22 Apr 16

AR Monopod

When shooting ARs, and most other rifles that accept AR magazines, from the prone position, a thirty-round magazine can be used as a monpod for increased stability. It is just a matter of lowering your body until the bottom of the magazines meets the deck.

This technique enables most shooters to achieve a high level of stability, a level unobtainable via any other posture.

Some will argue that allowing the magazine to thus touch the deck will throw the next shot off target, but we’ve made good use of this technique for some time now, and that contention has demonstrated itself to be untrue, at least at the ranges where we commonly shoot.

I think this technique represents a valuable addition to the Operator’s toolbox, but it will not work with a twenty-round magazine, nor a forty-round magazine. The former is too short, and the latter too long.

For this, and other reasons, I regard thirty-round magazines to represent the best option for ARs

We’ve conducted Urban Rifle Courses in NJ and other states where non-police possession of thirty-round magazines is restricted. Fortunately, there are always sufficient “loaners” about so that all students can experience the above technique.

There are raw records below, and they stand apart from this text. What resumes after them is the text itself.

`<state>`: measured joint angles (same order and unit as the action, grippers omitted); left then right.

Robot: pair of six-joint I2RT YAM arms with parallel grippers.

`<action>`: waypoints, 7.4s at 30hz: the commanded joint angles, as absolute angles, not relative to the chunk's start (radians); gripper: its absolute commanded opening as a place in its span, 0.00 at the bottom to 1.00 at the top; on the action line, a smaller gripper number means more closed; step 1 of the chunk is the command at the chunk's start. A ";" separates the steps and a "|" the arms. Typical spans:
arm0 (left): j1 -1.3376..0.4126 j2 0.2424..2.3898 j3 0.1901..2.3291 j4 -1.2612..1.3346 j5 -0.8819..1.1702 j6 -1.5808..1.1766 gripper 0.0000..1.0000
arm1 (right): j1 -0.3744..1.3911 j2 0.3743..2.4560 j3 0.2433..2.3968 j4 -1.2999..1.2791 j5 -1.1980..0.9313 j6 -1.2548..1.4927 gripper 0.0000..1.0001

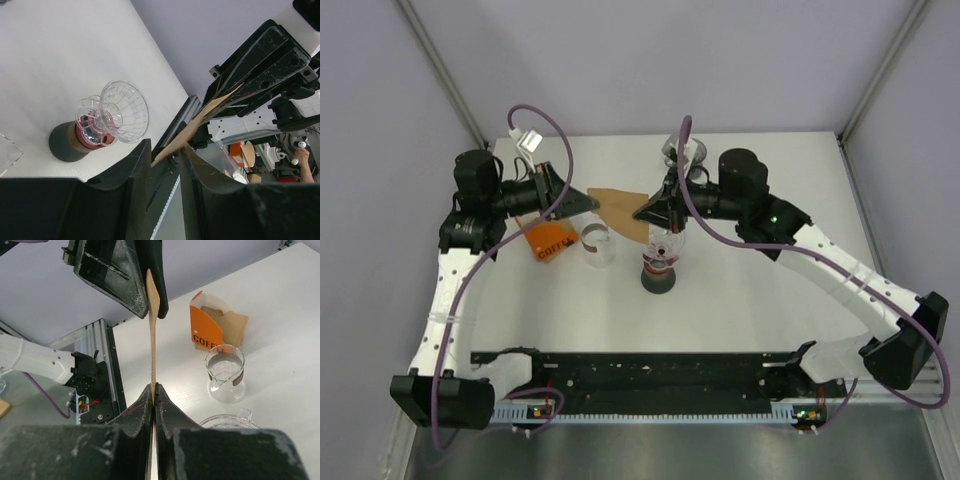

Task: Place the coffee filter in the dripper
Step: Place the coffee filter in the coffee dripper.

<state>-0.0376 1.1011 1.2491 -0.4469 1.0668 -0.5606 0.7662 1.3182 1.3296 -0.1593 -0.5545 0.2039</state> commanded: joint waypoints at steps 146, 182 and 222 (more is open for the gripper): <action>-0.276 0.940 1.327 -0.069 1.169 -0.309 0.99 | 0.649 1.080 1.437 -0.195 -0.908 0.097 0.00; -0.377 1.065 1.474 0.087 1.017 -0.439 0.69 | 0.785 1.242 1.157 1.085 -0.508 0.693 0.00; -0.387 1.054 1.624 -0.983 0.985 0.569 0.00 | 0.692 1.189 1.445 -0.116 -0.876 -0.036 0.95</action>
<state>-0.3752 1.0363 1.5101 -0.6937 1.0222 0.2375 0.7208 1.1774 1.3590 0.1238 -0.8158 0.1299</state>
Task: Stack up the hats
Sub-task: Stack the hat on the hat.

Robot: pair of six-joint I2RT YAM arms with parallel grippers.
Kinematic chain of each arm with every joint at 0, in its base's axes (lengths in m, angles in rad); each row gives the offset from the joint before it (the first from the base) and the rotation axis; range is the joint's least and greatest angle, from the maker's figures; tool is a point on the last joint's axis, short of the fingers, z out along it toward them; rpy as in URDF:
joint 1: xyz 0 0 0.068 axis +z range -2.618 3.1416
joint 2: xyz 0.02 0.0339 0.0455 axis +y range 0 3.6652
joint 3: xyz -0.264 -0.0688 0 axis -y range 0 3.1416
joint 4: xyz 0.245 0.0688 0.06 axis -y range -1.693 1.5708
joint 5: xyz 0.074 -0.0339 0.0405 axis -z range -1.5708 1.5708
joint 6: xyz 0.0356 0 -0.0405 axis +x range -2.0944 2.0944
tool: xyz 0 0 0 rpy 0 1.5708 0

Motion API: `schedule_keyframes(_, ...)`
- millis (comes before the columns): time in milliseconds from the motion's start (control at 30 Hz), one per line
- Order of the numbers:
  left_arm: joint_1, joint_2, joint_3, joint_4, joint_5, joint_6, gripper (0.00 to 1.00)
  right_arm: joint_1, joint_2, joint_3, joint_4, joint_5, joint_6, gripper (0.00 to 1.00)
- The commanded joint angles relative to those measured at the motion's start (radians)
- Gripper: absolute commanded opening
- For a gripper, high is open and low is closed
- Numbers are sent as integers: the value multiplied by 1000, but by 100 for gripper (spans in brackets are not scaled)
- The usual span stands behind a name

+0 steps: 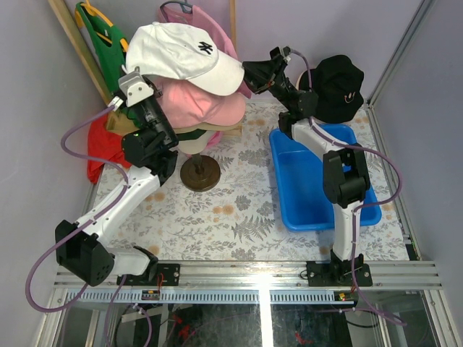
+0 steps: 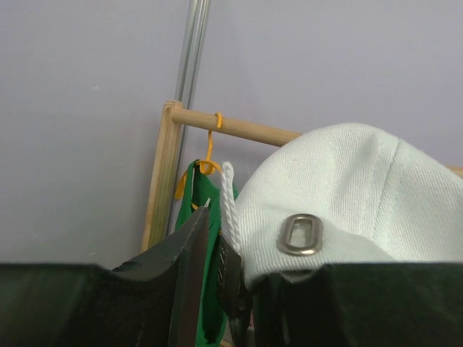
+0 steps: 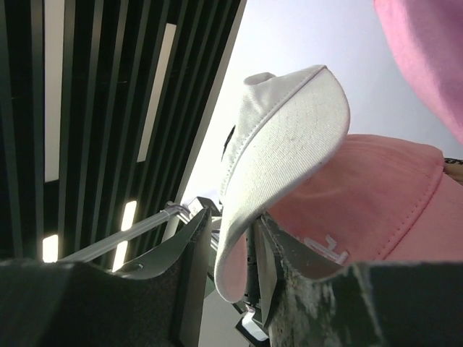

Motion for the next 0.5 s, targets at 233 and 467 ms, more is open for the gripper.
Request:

Precision placement of high-velocity projectiles into targets at ranges beyond what is normally considered effective for pistols is the reason we keep our military rifles close at hand. “Accuracy” is, of course, a relative term, but competent Operators, using their personal rifles, can be extremely effective at any range where a legitimate threat can be perceived and identified.

Maintaining a high hit-probability with every shot launched, regardless of range, is the mark of a competent Operator. Accomplished Operators know or to use sights, run triggers, and decisively employ positioning and every other available advantage to maximize opportunity for victory.

That is what separates the live professional from the dead amateur!

“Only a fool wants war, but once war starts, it cannot be fought half-heartedly. It cannot be fought with regret, but must be waged with savage joy!”